- Born: 25 July 1740 Prague, Bohemia
- Died: 25 July 1822 (aged 82) Prague, Bohemia
- Occupation: Author, historian, Jesuit priest, teacher;

= Ignaz Cornova =

Jesuit priest (1740–1822)

Ignaz Cornova (25 July 1740 – 25 July 1822) was a Jesuit priest who had spent his life and career in Bohemia. His family provenance was Italian, but his social and professional network revolved around the ethnically German community centred on Prague. He can be variously described as a historian, a teacher, an author and an early representative of the European Catholic Enlightenment movement. He was also a prominent Freemason.

==Life==
Ignaz Cornova was born and died in Prague. His father was a businessman originally from Como. He attended the Jesuit Gymnasium (Secondary school) within the old city-walls of Prague. Between 1756 and 1759 (sources differ) he himself became a member of the Jesuit order. He went on to undertake a further period of training in Brünn (as Brno would have been known at that time). He spent a year as a student in Bresnitz during 1759/60 and then between 1760 and 1764 studied at Olomouc/Olmütz where the focus of his studies was on philosophy and theology. Cornova was ordained in 1770 after which he pursued a teaching career, focusing initially on grammar and quickly broadening his scope to include poetry, Classical Greek and humanities subjects more broadly.

From his own subsequently published correspondence it appears that Cornova was working as a school teacher well before the conclusion of his university studies. He started teaching at the Jesuit Gymnasium (Secondary school) in Brünn in 1762. During 1770/71 his teaching career was interrupted by the demands of his priestly duties. Then between 1771 and 1773 he was employed in Chomutov/Komotau (roughly equidistant between Leipzig and Prague) as a "Präses" (loosely, "professor" or "senior teacher") at both the Jesuit seminary and the city gymnasium (secondary school) in Chomutov/Komotau (roughly equidistant between Leipzig and Prague). Pupils whom he taught during this period included the railway pioneer František Josef Gerstner. He then, early in 1773, became a professor of poetry and Classical Greek at the Jesuit college in Klatovy/Klattau, a town with a strong Jesuit presence, located to the south-west of Prague.

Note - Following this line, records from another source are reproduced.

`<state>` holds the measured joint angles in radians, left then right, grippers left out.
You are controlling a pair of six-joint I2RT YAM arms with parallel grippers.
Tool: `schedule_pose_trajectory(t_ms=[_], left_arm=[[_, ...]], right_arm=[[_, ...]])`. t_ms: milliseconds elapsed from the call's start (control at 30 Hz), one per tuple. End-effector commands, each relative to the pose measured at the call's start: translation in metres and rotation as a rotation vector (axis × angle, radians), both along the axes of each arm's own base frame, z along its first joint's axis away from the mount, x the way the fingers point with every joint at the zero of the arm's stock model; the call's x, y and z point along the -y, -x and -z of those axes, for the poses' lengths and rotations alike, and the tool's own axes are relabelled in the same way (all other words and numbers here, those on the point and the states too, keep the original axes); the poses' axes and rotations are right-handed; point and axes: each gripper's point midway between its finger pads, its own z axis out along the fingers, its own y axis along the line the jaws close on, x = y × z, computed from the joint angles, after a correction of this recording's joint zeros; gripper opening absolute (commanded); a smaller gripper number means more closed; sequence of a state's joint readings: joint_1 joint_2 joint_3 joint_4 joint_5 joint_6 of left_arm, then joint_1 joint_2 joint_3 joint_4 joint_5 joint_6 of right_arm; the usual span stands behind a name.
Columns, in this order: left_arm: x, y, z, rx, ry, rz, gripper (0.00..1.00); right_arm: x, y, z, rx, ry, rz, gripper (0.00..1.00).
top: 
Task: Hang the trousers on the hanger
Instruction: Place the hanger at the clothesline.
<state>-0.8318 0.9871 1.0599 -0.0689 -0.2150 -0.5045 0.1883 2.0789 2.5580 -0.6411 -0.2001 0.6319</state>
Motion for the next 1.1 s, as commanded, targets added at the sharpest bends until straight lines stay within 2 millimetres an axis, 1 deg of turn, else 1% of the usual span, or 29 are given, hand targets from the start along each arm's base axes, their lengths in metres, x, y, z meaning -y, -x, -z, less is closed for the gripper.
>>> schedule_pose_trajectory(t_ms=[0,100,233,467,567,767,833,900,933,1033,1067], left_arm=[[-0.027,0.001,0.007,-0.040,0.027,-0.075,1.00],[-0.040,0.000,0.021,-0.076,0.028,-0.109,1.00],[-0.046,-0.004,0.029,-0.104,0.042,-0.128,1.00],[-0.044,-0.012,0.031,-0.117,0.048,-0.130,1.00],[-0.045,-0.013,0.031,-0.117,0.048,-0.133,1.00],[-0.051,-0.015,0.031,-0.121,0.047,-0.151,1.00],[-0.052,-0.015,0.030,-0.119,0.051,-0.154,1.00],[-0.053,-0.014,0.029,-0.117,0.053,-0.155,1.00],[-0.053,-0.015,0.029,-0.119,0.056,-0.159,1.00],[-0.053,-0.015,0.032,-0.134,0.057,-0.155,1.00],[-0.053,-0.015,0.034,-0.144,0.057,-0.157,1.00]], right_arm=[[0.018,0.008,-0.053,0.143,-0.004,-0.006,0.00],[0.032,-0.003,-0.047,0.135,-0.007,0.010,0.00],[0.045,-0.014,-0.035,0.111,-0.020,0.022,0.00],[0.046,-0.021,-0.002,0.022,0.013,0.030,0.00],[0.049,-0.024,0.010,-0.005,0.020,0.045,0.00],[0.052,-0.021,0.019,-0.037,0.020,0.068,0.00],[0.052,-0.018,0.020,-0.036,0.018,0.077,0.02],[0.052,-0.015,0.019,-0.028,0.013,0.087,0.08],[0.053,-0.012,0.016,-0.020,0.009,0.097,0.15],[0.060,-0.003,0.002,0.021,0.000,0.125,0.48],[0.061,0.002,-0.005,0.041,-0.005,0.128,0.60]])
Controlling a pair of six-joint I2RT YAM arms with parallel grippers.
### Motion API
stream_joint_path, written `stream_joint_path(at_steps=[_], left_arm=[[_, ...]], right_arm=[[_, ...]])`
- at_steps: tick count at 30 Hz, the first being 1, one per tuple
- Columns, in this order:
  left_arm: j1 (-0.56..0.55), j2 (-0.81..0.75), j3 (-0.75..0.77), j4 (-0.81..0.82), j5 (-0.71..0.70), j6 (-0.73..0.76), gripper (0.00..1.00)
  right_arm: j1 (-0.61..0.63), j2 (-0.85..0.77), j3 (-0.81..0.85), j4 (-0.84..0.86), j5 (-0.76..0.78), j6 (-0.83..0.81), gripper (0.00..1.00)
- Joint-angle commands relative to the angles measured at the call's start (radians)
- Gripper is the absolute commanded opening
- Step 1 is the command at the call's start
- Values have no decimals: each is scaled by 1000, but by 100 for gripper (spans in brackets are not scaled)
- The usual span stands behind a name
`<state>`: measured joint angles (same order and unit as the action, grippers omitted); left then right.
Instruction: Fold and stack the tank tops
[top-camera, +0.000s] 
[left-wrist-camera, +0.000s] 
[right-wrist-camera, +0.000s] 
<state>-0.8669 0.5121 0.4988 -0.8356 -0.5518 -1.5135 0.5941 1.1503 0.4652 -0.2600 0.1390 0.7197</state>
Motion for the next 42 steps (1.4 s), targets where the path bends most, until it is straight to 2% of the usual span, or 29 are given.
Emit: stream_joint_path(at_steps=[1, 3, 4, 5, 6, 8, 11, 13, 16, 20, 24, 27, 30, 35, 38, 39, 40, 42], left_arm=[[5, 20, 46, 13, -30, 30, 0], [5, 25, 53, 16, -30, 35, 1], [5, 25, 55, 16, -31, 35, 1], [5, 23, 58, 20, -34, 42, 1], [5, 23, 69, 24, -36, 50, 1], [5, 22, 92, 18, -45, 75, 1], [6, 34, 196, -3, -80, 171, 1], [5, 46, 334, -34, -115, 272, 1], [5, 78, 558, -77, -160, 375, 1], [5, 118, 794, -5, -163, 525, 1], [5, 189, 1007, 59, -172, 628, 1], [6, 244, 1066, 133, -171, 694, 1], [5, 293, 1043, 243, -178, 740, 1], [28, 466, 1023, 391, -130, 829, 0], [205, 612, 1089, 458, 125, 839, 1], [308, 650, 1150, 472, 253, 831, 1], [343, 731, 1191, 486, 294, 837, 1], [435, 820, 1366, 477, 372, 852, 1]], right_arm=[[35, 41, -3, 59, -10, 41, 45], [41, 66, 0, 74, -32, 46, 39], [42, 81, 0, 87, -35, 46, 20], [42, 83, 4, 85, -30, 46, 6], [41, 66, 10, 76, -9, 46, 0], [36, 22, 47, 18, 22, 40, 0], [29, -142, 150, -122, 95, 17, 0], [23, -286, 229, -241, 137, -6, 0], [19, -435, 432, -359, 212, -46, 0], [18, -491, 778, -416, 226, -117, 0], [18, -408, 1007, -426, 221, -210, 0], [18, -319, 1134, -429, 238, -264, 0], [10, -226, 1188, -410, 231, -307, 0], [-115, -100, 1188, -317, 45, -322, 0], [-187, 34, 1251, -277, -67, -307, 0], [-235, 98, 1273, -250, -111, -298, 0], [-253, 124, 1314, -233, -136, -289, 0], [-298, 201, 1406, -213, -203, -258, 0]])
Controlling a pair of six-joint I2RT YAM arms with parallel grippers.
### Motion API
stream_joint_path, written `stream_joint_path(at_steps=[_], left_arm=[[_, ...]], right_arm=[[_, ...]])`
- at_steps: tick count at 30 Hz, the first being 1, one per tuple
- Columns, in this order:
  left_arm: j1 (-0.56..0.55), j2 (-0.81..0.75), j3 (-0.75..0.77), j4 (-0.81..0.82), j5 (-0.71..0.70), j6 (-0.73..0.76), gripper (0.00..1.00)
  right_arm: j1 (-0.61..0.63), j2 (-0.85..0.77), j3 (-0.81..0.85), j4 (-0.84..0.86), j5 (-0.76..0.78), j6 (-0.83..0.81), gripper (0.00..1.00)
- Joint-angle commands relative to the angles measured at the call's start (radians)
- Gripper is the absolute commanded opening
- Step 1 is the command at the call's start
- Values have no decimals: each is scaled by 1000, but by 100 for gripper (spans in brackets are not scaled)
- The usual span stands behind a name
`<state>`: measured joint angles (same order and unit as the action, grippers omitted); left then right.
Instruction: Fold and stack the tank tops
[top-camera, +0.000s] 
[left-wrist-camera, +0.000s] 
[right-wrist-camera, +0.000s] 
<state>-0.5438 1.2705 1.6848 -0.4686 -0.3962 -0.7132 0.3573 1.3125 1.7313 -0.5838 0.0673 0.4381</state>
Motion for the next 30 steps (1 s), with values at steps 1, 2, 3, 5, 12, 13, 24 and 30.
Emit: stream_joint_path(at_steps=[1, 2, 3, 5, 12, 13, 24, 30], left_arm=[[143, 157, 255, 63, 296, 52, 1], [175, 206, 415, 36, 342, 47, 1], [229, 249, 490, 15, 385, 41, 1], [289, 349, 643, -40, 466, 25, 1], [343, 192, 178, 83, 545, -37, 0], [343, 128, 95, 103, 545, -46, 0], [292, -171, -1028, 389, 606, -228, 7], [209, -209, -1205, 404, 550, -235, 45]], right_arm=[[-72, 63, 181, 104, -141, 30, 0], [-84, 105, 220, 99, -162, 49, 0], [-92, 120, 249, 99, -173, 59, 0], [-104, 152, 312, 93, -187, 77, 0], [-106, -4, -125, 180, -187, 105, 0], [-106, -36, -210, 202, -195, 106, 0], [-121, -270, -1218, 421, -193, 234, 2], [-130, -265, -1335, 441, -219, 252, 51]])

The outlawing of the Jesuits which became effective in the Habsburg territories during 1773 deeply impacted Cornova's career, but he was able to return to Prague and obtain a post teaching humanities at the "Altstädter Gymnasium" (secondary school) in the city for ten years till 1784. It was during this period that he received his doctorate on philosophy. Then, between 1784 and 1794, he held a professorship in history at the university. During this time, in 1790, he accepted an appointment as dean of the philosophy faculty. In 1791 he was made a member of the Royal Bohemian Society ("Regia Societas Scientiarum Bohemica"). After 1795 he supported himself as a private educator, while composing lyric poems in the style of Klopstock.

==Works==
Cornova's principal contribution to historical scholarship is the new edition of Pavel Stránský's Respublica Bojema (1634) and the translation of it into German, adding numerous supplementary notes. His further publications included a monograph about Bohuslav Hasištejnský z Lobkovic. His surviving works on philosophy include handwritten lecture notes about the methodologies of history teaching at Prague University.

Although Ignaz Cornova was influenced by Voltaire, but an earlier and more profound influence came from Herder, who impacted his approach to the role of the Slavic nations. The historical developments of the "Enlightenment" he viewed as a series of stages in the unfolding of historical events which could be attributed to the natural laws governing human development. He also recognised that the well-being and condition of a state depended on the well-being of its citizens and their understanding of morality.